Which lines of the data contain the string "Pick"? Show each of them.

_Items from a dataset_
• • • • • • •

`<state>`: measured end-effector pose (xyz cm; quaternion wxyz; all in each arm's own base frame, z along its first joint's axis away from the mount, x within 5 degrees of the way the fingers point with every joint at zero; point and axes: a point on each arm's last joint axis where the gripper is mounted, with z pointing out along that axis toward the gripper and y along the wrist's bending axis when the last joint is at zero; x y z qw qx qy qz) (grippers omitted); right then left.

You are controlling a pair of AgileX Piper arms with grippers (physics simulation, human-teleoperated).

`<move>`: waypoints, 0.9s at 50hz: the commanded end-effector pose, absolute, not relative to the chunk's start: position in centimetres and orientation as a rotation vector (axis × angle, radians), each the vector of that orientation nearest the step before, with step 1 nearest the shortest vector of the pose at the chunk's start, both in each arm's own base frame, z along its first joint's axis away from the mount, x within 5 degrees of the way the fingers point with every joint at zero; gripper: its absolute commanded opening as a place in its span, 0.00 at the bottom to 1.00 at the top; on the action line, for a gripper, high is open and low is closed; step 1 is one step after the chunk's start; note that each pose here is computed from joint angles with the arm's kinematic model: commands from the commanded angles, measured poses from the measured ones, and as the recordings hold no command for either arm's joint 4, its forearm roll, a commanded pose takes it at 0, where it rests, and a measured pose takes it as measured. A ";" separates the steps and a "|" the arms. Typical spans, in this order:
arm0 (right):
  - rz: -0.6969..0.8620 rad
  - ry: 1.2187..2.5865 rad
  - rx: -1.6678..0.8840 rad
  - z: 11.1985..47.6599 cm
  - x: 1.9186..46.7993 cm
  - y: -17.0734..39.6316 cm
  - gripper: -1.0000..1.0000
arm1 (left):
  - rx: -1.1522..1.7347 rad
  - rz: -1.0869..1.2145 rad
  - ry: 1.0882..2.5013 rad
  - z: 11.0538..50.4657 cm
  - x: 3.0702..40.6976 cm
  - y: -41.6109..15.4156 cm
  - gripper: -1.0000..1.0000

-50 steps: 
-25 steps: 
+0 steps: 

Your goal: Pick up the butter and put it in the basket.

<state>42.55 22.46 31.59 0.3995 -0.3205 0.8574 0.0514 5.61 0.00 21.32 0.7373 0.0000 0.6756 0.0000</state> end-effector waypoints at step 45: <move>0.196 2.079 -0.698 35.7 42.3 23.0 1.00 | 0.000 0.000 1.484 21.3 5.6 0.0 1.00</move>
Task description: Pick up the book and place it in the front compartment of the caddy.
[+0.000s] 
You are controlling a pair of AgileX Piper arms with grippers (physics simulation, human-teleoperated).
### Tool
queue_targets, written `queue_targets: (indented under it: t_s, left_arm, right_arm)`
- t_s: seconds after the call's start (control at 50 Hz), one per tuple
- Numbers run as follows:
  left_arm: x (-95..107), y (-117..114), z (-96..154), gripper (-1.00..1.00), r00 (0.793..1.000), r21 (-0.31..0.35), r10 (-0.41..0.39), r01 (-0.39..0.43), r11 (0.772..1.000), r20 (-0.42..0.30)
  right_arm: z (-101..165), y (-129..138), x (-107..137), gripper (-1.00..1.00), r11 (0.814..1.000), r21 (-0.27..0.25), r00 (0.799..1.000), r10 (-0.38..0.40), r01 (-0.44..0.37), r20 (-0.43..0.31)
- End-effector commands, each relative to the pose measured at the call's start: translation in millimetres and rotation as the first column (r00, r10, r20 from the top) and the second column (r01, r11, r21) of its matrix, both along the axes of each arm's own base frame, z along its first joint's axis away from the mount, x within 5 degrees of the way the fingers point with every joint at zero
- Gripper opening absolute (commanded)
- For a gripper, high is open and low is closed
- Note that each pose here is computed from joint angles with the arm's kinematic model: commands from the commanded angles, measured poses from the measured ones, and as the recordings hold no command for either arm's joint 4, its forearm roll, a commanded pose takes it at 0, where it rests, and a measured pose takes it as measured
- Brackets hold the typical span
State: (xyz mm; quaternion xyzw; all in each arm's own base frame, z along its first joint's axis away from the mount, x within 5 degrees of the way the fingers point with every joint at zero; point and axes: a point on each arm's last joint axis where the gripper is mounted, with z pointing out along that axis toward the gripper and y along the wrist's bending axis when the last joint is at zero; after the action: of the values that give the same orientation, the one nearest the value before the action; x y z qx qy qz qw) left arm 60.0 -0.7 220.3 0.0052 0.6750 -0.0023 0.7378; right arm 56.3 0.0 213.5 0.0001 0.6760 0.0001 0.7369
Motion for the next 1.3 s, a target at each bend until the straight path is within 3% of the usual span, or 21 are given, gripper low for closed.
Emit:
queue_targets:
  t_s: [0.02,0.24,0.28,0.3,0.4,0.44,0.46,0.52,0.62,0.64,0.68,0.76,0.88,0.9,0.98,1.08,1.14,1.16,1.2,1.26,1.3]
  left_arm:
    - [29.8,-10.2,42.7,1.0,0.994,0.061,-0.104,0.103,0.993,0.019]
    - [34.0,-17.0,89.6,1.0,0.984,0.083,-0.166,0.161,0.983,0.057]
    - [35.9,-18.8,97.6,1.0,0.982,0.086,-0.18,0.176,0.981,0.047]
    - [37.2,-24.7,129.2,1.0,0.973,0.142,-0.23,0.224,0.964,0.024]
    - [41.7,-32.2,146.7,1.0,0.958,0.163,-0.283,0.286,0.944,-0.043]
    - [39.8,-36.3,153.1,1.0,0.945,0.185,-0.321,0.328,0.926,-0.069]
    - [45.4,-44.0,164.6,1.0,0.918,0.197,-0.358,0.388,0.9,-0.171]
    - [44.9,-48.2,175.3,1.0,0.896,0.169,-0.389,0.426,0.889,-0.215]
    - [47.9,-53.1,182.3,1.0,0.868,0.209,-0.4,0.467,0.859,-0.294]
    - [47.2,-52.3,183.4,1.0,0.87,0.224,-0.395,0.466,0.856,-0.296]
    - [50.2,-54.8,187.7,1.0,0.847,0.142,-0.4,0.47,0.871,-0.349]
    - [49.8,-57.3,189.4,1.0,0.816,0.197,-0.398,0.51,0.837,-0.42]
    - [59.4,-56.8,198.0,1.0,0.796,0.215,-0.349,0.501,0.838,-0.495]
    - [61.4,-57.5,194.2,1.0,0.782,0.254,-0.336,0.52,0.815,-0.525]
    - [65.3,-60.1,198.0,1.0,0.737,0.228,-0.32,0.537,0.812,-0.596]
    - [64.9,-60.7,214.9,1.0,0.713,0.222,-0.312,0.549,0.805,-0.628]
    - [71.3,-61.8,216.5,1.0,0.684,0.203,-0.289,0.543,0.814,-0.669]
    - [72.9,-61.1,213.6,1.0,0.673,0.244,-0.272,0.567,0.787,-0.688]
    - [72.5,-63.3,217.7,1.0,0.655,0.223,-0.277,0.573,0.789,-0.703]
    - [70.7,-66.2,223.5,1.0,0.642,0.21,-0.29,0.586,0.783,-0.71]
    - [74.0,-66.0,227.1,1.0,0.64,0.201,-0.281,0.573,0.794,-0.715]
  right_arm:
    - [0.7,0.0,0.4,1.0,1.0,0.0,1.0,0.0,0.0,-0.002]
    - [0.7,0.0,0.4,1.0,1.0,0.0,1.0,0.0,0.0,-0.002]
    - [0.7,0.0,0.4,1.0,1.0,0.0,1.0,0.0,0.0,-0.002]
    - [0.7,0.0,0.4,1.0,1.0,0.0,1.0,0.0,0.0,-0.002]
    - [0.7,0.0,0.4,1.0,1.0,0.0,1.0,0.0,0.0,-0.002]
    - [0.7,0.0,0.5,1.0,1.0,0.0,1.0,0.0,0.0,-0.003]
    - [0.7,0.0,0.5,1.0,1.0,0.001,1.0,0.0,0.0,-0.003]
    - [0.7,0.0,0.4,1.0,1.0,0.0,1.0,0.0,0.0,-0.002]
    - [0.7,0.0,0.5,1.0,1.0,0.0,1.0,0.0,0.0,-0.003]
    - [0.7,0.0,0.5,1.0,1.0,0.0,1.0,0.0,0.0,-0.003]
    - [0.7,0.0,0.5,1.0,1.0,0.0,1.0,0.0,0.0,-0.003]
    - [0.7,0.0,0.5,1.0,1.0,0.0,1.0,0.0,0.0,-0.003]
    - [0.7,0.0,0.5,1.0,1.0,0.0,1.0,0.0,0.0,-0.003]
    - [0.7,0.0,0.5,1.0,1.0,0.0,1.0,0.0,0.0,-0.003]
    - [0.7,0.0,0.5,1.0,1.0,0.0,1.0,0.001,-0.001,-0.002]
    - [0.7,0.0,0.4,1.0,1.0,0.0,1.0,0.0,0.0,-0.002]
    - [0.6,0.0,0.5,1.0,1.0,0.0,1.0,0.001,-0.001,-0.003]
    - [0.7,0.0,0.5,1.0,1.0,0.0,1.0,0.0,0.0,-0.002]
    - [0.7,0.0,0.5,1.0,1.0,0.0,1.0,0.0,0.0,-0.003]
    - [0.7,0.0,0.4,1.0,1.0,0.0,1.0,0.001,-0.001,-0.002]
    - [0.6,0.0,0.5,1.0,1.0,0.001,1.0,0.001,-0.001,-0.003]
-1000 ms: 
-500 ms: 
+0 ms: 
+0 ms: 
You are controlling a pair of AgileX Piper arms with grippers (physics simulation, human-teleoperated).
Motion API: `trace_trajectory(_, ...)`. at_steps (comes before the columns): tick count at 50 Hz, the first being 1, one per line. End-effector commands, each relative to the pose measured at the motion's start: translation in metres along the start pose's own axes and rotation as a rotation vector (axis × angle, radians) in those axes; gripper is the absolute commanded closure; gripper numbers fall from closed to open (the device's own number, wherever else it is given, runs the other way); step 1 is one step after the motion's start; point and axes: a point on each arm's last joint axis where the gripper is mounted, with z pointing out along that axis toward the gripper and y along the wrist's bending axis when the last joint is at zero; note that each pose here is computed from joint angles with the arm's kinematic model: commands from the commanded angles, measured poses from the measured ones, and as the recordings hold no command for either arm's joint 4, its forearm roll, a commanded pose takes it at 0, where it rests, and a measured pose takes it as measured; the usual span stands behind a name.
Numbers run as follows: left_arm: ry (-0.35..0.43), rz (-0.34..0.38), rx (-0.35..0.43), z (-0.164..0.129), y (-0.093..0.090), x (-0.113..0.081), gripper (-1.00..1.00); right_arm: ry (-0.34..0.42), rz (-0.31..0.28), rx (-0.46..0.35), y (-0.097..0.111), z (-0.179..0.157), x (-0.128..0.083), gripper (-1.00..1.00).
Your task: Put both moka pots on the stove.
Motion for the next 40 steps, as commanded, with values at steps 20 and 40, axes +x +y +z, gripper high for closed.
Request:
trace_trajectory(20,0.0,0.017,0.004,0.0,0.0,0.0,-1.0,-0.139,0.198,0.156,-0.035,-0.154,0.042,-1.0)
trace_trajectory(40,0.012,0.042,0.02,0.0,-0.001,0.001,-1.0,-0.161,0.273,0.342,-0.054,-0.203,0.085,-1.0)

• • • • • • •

_Exercise solution_
Your goal: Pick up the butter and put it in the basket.
Task description: Pick up the book and place it in the front compartment of the caddy.

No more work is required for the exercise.